++++ Data extract ++++

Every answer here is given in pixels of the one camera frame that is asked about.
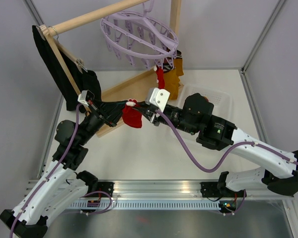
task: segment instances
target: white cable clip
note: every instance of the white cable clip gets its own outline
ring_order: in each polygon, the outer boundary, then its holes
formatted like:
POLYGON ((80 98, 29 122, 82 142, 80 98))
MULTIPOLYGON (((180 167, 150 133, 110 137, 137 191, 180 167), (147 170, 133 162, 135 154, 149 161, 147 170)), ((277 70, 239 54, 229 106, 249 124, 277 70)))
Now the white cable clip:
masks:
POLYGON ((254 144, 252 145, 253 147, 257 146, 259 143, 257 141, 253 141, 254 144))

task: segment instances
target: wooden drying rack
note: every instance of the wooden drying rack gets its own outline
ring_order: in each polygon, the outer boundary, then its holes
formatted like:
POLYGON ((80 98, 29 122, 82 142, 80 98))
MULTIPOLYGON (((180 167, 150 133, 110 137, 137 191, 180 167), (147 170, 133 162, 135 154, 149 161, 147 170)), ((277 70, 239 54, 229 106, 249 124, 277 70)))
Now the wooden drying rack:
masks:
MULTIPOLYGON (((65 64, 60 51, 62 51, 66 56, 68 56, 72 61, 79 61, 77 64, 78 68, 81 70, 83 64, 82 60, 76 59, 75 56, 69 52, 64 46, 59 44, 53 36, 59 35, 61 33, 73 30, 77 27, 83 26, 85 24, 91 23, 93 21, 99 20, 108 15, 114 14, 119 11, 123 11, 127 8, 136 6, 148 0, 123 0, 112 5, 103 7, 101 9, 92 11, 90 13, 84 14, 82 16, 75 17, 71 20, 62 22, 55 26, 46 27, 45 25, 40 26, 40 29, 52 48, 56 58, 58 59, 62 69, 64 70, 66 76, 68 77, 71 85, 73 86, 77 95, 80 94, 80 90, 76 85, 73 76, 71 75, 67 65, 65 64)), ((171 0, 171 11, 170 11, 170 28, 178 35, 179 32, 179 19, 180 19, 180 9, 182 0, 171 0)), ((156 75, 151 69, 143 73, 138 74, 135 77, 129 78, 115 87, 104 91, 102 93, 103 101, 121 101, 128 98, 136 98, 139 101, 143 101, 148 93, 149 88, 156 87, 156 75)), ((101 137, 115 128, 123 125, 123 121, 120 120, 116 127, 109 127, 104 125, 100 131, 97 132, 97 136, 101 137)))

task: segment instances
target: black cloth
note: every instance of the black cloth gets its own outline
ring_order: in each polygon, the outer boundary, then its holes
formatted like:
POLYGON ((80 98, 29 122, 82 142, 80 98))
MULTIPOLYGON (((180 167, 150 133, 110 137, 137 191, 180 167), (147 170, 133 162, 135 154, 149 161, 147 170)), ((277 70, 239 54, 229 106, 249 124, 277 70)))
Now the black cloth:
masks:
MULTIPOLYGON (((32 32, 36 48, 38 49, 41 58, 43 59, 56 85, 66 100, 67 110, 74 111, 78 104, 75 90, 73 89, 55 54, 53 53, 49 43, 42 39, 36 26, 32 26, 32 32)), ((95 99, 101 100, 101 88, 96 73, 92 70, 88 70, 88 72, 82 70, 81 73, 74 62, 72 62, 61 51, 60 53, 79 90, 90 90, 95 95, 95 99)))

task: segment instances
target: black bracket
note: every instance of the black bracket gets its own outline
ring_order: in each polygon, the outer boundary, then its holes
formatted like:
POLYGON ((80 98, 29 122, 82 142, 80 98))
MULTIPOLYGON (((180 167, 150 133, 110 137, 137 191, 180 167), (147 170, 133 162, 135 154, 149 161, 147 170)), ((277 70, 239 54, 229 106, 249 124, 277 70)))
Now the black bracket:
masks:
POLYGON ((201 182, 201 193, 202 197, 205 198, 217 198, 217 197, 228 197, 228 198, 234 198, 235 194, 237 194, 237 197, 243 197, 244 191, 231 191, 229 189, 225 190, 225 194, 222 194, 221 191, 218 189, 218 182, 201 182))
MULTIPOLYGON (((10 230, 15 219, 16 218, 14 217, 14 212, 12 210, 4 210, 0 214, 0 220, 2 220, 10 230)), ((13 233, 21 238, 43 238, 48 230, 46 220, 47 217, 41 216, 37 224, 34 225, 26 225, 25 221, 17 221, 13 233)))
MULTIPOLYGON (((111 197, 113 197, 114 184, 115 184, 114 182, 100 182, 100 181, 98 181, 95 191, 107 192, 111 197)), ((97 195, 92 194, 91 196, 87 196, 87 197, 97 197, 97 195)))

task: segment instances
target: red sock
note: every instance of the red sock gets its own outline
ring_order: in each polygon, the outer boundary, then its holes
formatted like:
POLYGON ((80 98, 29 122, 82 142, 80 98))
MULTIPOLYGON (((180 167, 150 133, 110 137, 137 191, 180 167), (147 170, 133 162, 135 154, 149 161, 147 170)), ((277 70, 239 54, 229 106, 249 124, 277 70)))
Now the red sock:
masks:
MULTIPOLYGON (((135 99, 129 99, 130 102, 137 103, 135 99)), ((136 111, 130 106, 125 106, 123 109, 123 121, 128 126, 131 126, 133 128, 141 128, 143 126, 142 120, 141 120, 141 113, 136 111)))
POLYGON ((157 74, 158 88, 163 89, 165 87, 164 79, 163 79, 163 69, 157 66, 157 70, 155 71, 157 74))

++++
++++ Data extract ++++

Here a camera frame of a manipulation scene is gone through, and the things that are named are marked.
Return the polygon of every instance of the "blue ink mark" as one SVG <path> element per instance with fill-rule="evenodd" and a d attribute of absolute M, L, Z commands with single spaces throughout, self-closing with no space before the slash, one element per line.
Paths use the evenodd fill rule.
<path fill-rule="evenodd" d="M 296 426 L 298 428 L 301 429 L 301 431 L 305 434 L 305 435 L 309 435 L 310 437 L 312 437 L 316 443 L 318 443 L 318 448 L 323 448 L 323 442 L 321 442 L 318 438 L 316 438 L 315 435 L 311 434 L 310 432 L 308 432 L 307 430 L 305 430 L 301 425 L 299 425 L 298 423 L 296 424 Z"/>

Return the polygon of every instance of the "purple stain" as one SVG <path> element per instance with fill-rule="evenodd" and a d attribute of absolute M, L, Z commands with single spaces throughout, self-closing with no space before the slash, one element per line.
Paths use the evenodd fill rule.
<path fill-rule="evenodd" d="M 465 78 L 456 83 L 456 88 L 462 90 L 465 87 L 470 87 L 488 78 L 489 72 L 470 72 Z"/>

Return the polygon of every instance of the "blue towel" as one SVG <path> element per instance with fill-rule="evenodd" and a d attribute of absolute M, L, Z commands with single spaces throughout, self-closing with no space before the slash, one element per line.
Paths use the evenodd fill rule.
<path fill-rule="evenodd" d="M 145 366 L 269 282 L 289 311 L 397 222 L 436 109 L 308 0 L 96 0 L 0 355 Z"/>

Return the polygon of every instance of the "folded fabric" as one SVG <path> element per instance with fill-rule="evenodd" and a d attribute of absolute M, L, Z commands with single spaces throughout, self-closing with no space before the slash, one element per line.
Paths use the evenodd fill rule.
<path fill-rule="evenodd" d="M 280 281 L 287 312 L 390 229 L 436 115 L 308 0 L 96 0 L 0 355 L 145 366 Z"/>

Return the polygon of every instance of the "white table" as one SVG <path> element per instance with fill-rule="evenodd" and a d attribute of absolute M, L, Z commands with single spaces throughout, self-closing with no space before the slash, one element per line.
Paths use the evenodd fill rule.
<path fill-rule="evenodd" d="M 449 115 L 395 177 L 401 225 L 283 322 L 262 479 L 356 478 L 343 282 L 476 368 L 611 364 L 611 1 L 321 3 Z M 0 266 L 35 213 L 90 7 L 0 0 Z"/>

++++
++++ Data extract ++++

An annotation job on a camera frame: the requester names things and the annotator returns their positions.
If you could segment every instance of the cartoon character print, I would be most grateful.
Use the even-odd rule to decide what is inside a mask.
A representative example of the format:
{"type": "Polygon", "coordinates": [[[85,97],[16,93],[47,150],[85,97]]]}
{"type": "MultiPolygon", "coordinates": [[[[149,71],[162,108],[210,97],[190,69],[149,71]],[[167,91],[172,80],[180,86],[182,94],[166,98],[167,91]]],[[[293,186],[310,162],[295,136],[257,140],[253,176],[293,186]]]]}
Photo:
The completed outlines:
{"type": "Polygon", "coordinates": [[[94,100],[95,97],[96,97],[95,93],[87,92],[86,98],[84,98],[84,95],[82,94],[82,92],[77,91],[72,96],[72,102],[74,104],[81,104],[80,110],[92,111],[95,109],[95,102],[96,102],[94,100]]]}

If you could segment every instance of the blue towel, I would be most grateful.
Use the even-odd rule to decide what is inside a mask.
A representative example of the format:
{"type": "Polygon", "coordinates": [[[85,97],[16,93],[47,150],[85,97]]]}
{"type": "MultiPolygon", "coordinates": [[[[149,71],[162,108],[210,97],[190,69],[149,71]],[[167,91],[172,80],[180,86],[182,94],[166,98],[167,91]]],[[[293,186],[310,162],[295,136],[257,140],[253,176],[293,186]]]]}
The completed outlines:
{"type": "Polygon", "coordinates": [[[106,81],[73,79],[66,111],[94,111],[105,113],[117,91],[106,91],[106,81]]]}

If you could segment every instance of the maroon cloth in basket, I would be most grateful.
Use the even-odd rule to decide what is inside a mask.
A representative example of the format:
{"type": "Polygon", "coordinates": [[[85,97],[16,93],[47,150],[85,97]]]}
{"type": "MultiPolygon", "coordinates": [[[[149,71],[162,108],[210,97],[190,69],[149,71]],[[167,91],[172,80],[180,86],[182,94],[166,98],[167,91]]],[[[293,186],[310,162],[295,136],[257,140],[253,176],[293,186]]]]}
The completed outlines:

++++

* **Exercise brief**:
Copy each line holding the word "camera" from the listing above.

* **Exercise output**:
Every answer here is given in pixels of the one camera frame that is asked about.
Here a camera frame of a manipulation scene is gone through, and the things that are named are marked.
An annotation job on a camera frame: the requester names things and the annotator returns their positions.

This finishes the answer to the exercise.